Hey! You would be wrong!

The fun, as it were, exists only in the brochure. The actual zoo, in contrast, was apparently designed by Joseph Conrad, who must have decided after writing Heart of Darkness that he wanted to create a zoo with the same basic themes.

The animals know this, even if they are not fans of Conrad. There are only three states in which animals exist inside the San Antonio Zoo: dead, diseased, or demoralized. It’s Dante’s version of car bingo.

To be fair, that's only true for mammals. Fish, blithe idiots that they are, just F. Scott Fitzgerald across their ponds, waiting for food to be lobbed at them by disgruntled zoo patrons. They have always relied on the kindness of strangers.

Yes, it’s remarkably inconvenient that Tennessee Williams wrote that line instead of F. Scott Fitzgerald, but there’s nothing I can do about that.

The birds? Well, they're birds. Some of them acquire an English vocabulary consisting of several hundred words, but they still foul their cages with impunity, being totally unable to learn the intricacies of a toilet, let alone a bidet. So they also don't seem to mind.

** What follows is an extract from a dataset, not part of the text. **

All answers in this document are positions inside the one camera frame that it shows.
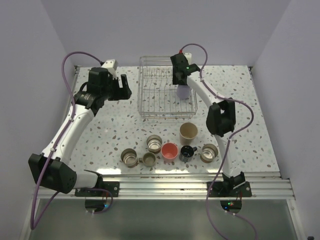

The mammals, though, are miserable. They seem to uniformly exist in small, inadequate spaces, most seem underweight, and almost all have a glassy glaze over their eyes. They have the health and motivation of the bums who sit on the sidewalk outside the liquor store. I assume their living conditions were sponsored by some pharmaceutical company testing anti-depressants for animals, because the entire population would need heavy, and daily, dosage.

Except, of course, for the bees. While the actual residents of the zoo seem uniformly ill and dispirited, the feral bees are in extravagantly robust health, congregating by the dozens near every drink stand and trash receptacle. A promising zoo mini-game involves lobbing a drink container into a trashcan and then running like hell as the swarm emerges from the dark interior once the lid is opened.

This is the condition of the zoo: we were there for two hours, saw hundreds of animals in that time, and not once did we see an animal run. Depression does that to you, clinical studies confirm, and when we saw a snow leopard sleeping on its back, meaty paws in the air, a spirited discussion ensued over whether the animal were sleeping or dead, although in this zoo, the answer hardly mattered.

We tried to "sell" the zoo to Eli 3.9, but it wasn't easy. Statements like "Hey! There's a malnourished elephant" or "That kudu could really use some Prozac," while accurate, seemed less than enthusiastic.

In the end, we decided to do something we very, very rarely do with Eli 3.9: we lied. We said that we’d seen all the animals, when in actually we’d barely seen half, and we went instead to a play area at the front of the zoo. As it housed no demoralized animals, it was delightful in comparison, and Eli sprinted around the open, green spaces, as happy as a boy can be.